AIM OF THE EXERCISE: Each line from the one containing "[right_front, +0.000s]" to the end of the listing below should be output exactly; no other line is wanted.
· · · ·
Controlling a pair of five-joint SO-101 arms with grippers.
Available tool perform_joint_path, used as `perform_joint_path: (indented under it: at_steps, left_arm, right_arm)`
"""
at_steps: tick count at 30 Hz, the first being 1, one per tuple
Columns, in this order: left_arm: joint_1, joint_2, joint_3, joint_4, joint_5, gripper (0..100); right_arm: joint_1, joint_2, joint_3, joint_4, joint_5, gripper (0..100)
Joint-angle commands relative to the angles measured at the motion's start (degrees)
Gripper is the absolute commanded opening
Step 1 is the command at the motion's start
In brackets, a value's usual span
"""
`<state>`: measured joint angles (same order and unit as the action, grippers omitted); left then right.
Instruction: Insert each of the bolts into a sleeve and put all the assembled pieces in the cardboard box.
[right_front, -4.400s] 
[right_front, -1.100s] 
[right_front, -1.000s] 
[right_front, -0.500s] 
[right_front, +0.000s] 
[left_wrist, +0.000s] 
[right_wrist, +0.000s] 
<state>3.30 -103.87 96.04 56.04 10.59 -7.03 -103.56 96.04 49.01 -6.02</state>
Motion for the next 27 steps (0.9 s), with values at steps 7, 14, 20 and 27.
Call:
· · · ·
ANSWER BOX:
[right_front, +0.000s] 
[left_wrist, +0.000s] 
[right_wrist, +0.000s] 
<state>3.30 -103.87 96.04 56.04 10.59 -7.03 -103.56 96.04 49.01 -6.02</state>
Motion for the next 27 steps (0.9 s), with values at steps 7, 14, 20 and 27.
Call:

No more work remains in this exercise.